Hollywood Predictably Horny For The iPhone
On Friday, executives all over town will discover that no matter how many times they offer their anguished cries of, "Who the fuck does my assistant have to blow for me to get one of these goddamn iPhones?" to the Hollywood heavens, they'll still find themselves without the universally coveted, yet tragically scarce, miracle gadget. Those whose fears of status-symbol deprivation are most acute have already been working every last connection to obtain the phone, knowing that showing up to dinner at Cut without it would be tantamount to unzipping one's fly at the maitre d' stand and revealing to everyone in the restaurant that one's genitals had mysteriously disappeared.

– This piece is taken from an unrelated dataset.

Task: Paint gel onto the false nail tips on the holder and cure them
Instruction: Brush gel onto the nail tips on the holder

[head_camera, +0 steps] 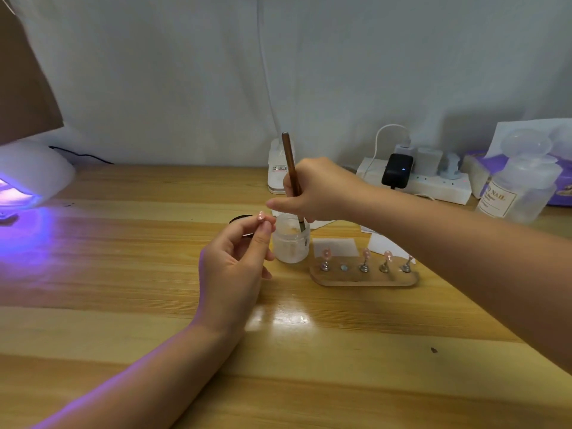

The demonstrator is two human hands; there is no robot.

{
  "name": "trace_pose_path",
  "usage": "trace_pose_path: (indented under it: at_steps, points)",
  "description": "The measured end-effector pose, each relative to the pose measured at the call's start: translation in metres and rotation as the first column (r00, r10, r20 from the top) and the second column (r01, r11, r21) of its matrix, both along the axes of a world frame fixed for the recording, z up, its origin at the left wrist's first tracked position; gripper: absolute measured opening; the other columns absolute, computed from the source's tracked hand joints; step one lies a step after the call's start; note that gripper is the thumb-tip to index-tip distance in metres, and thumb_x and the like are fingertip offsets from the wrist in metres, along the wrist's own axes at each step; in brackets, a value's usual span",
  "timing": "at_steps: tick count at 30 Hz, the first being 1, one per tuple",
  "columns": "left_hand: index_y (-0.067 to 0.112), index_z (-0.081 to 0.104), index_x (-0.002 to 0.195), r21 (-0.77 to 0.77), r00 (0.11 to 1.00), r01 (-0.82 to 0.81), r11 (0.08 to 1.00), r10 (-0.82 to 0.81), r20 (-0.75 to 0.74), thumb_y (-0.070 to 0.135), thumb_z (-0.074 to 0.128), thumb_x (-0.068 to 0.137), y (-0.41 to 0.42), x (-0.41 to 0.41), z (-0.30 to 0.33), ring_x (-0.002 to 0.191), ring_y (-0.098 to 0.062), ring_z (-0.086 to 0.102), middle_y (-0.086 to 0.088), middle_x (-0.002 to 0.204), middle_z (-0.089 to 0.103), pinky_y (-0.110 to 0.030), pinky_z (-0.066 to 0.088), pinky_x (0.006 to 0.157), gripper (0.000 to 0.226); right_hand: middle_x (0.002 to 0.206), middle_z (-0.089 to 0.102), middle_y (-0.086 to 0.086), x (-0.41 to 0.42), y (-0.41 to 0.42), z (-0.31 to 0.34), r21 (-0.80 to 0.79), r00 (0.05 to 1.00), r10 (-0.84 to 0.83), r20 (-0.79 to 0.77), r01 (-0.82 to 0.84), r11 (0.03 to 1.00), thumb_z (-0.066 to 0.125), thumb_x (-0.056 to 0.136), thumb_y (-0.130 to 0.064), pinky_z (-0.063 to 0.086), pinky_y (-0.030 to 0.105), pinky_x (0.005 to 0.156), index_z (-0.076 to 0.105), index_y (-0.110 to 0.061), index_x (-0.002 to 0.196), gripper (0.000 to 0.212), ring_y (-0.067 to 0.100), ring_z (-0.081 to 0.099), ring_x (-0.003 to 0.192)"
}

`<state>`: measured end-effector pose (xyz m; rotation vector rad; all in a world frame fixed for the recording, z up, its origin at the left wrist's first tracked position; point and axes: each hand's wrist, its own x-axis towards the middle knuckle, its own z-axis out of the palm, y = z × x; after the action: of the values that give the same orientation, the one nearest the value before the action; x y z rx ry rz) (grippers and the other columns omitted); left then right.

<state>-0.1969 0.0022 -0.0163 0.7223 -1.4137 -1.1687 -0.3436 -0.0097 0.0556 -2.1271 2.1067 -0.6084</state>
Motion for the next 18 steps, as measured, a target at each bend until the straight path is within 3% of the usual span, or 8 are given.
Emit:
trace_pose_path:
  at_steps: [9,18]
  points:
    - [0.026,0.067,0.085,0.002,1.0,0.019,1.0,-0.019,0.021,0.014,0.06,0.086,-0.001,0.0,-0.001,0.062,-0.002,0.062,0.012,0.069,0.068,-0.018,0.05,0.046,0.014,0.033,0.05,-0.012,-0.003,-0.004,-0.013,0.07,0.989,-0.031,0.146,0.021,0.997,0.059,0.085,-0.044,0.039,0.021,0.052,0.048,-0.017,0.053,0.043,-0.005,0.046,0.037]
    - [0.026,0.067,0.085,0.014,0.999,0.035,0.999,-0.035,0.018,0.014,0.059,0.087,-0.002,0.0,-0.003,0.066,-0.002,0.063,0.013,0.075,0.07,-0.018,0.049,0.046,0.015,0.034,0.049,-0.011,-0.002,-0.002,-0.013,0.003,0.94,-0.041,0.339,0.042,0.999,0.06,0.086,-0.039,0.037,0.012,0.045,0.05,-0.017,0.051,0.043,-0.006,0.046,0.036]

In a story about the growing anxiety surrounding iPhone Day, Ad Age notes how the industry's power players plan on getting their greedy hands on one:
It's been a true turnabout for West Coast producers, directors, agents and managers. "Usually it's us getting the clients free swag, like free Helios and Sidekicks," said one assistant at talent agency Endeavor. "But now it's the other way around. I heard from one friend of mine at a studio that a senior production executive was using his relationship with a high-profile actor to get himself an iPhone. What's weird is that the actor was actually like, 'Yeah, I think I know someone at Apple who can hook you up.'"

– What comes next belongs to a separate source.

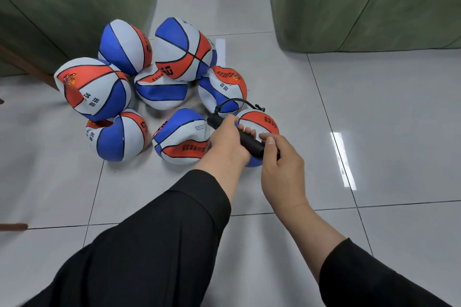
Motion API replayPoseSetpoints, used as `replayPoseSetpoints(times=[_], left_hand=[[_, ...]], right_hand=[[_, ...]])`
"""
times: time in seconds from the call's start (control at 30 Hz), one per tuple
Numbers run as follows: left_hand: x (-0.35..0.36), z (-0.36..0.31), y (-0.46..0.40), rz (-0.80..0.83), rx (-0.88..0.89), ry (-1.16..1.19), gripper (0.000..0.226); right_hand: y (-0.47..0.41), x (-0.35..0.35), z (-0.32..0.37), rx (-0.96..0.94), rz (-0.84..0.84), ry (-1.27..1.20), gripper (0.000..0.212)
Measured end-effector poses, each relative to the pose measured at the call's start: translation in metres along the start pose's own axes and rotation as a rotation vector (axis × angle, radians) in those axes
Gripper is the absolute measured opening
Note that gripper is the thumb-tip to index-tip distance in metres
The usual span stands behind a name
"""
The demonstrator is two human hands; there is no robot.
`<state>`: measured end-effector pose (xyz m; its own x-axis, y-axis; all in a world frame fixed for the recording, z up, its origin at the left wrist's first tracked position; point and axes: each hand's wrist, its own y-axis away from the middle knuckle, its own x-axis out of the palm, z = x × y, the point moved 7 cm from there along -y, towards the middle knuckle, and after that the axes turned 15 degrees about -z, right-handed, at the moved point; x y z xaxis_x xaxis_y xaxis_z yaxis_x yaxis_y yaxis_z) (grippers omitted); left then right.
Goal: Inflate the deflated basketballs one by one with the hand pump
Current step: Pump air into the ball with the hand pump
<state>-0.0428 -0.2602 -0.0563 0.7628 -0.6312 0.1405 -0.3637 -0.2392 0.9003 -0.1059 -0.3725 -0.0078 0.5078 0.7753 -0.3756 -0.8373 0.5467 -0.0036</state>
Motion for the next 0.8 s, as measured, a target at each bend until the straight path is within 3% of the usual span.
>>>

Those whose connections fall through can always avail themselves of the many line-waiting services currently being offered on Craigslist. Then again, why put your faith in a possibly untrustworthy stranger when you're in charge of an entire studio full of warm bodies? An operative tells us that late last week, an e-mail went out from the emperor's office at Paramount, asking underlings for "volunteers" to brave the Calcutta-like congestion of the tent cities forming outside local Apple and Cingular stores, hoping that enough of the selfless assistants and interns pressed into the thankless duty survive the ordeal (sure to quickly devolve into horrific scenes of anarchy and cannibalism as the initial inventory dries up) to supplement the meager iPhone supply they've been able to pre-secure for gifts, bribes, and general showing-off purposes.